_Exercise prompt_. Give the number of lines in the listing below that include the word "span", with nothing more.

_Provided material_.
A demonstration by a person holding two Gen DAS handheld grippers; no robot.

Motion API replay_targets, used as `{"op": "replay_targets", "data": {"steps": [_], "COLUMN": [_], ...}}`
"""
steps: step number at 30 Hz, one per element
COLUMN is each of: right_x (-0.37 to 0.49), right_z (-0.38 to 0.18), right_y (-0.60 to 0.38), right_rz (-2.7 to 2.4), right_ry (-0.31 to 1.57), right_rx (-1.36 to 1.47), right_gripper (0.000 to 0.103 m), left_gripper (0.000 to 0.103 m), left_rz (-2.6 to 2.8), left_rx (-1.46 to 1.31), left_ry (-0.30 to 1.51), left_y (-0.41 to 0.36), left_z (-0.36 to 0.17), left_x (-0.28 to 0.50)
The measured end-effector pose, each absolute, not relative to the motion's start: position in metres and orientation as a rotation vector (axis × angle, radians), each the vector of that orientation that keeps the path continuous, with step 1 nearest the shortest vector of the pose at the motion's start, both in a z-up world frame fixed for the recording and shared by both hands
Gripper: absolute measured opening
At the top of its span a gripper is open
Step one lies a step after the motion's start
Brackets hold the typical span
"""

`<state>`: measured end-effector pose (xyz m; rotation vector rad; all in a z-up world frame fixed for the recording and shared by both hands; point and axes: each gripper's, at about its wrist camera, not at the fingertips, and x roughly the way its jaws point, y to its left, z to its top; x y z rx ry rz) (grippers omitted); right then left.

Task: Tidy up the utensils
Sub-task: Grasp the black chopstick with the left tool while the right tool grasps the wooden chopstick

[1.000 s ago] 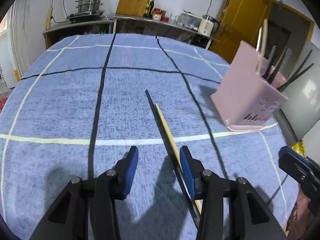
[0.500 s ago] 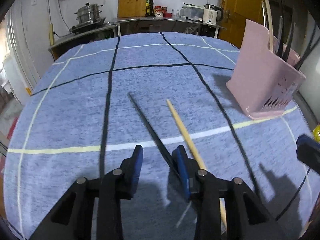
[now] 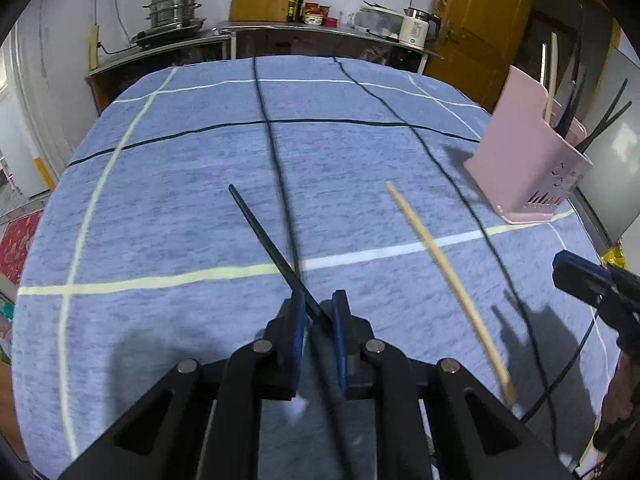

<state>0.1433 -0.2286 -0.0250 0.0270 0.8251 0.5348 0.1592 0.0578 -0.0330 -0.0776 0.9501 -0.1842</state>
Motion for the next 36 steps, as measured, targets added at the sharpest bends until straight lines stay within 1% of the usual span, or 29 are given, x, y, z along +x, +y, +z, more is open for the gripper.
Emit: {"op": "replay_targets", "data": {"steps": [5,7,9,14,18,26,30,33,36], "right_x": [0.155,0.162,0.170,0.192,0.209,0.235,0.242,0.244,0.245], "right_z": [-0.030,-0.032,-0.035,-0.044,-0.052,-0.063,-0.063,-0.061,-0.059], "right_y": [-0.205,-0.195,-0.185,-0.170,-0.160,-0.142,-0.138,-0.136,-0.136], "right_rz": [0.556,0.563,0.563,0.555,0.552,0.520,0.507,0.491,0.500], "right_ry": [0.842,0.847,0.856,0.880,0.907,0.950,0.961,0.970,0.985], "right_rx": [-0.006,-0.023,-0.041,-0.060,-0.065,-0.109,-0.124,-0.137,-0.134], "right_gripper": [0.015,0.015,0.015,0.015,0.015,0.015,0.015,0.007,0.007], "left_gripper": [0.015,0.019,0.020,0.021,0.021,0.014,0.013,0.013,0.011], "left_rz": [-0.161,-0.131,-0.093,-0.073,-0.064,-0.071,-0.072,-0.072,-0.074], "left_rx": [-0.175,-0.213,-0.245,-0.273,-0.241,-0.212,-0.201,-0.184,-0.179], "left_ry": [0.941,0.940,0.960,0.950,0.933,0.914,0.911,0.917,0.926], "left_y": [0.084,0.089,0.092,0.088,0.083,0.086,0.085,0.084,0.083], "left_z": [-0.028,-0.029,-0.033,-0.039,-0.041,-0.042,-0.041,-0.041,-0.040], "left_x": [0.159,0.165,0.173,0.183,0.187,0.187,0.187,0.189,0.192]}}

_Finished task_. 3